Having reviewed the “trial documents” referred to I am far from persuaded that the mother was not advancing the case referred to. That aside, in my judgment the contention of error on the part of the primary judge in this respect is devoid of any substance. Review of the oral evidence of the mother provided at trial reveals that her statements of belief were expressed in unequivocal terms and the primary judge was entitled, if not obliged, to rely upon the mother’s own direct evidence as to her state of mind in reaching the findings the primary judge expressed as to the mother’s beliefs.
Nothing to which counsel for the mother directed attention on the hearing of the appeal demonstrated that the orders made by the primary judge were against the weight of evidence or were not supported in law.
There is no substance in this ground.
Ground 2 – The [primary judge’s] discretion miscarried in prioritising the child to have a meaningful relationship with both parents over the need to protect the child from physical or psychological harm and from being subjected to, or exposed to, abuse, neglect or family violence
Ground 3 – The [primary judge] erred in taking into account irrelevant matters and failing to properly take into [account] significant issues that were raised, in particular the disclosures the child makes against the father
Counsel for the mother addressed these grounds together.
The submissions in support of these grounds do little more than simply restate the propositions advanced in these grounds without furnishing further particulars of alleged errors.
Properly viewed these are challenges only to the weight given by the primary judge to evidence. They do not establish error. The contentions that the primary judge took into account “irrelevant matters” or “[failed] to properly take into [account] significant issues that were raised” is uninformed by any submissions of substance identifying any such errors.
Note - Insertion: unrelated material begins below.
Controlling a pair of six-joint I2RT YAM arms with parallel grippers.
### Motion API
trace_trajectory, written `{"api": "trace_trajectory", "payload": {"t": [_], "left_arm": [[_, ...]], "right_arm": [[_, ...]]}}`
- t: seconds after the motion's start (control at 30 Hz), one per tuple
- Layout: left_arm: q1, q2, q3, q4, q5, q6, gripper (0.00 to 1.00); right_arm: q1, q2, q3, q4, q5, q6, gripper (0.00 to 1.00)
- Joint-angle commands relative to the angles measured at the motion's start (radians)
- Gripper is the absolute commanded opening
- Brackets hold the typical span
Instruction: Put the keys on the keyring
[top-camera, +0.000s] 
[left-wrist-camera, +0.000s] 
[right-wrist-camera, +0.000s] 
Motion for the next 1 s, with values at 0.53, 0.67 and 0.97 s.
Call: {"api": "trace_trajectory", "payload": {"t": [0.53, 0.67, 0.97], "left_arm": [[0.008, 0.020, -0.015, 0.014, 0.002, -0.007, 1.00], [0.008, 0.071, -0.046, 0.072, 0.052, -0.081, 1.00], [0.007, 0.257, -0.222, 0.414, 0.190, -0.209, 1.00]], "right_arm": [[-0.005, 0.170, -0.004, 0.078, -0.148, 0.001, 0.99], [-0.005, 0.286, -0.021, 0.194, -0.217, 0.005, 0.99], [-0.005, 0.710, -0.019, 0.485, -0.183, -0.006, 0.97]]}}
There is no merit in these grounds.
Ground 4 – The [primary judge] erred in particular in not allowing the child’s psychologist to testify in the proceedings because she could not attend in person
Psychologist Ms D provided an affidavit in support of the mother’s case upon which the mother sought to rely. Ms D’s clinical notes were called for in advance of the trial and were admitted into evidence on the first day without objection.
Despite never directly receiving any disclosure of abuse from the child; despite never having met the father let alone interviewed him; nor ever having observed the child’s interaction with his father; Ms D purported to provide extensive and robustly adverse opinions about the father and the father–child relationship. In doing so Ms D relied entirely on history provided by the mother in sessions in which the child was present in the same room whilst the mother relayed the information relied upon by Ms D.
Unsurprisingly in these circumstances, the father sought to have Ms D appear in person and be cross-examined if the mother sought to rely upon Ms D’s opinions. Equally unsurprisingly, the primary judge assessed that fairness dictated that the father have that opportunity.
Thus it was that on the first day of trial the primary judge made a ruling that, if the mother sought to rely upon Ms D’s evidence, Ms D was to attend in person to make herself available for cross-examination.
On the first day of the trial, in the face of that ruling, Ms D’s notes were admitted into evidence. Ms D’s notes were tendered into evidence without objection. This occurred at a time when the application for Ms D to attend to give evidence via telephone had failed and it was assumed she would subsequently attend the trial in person.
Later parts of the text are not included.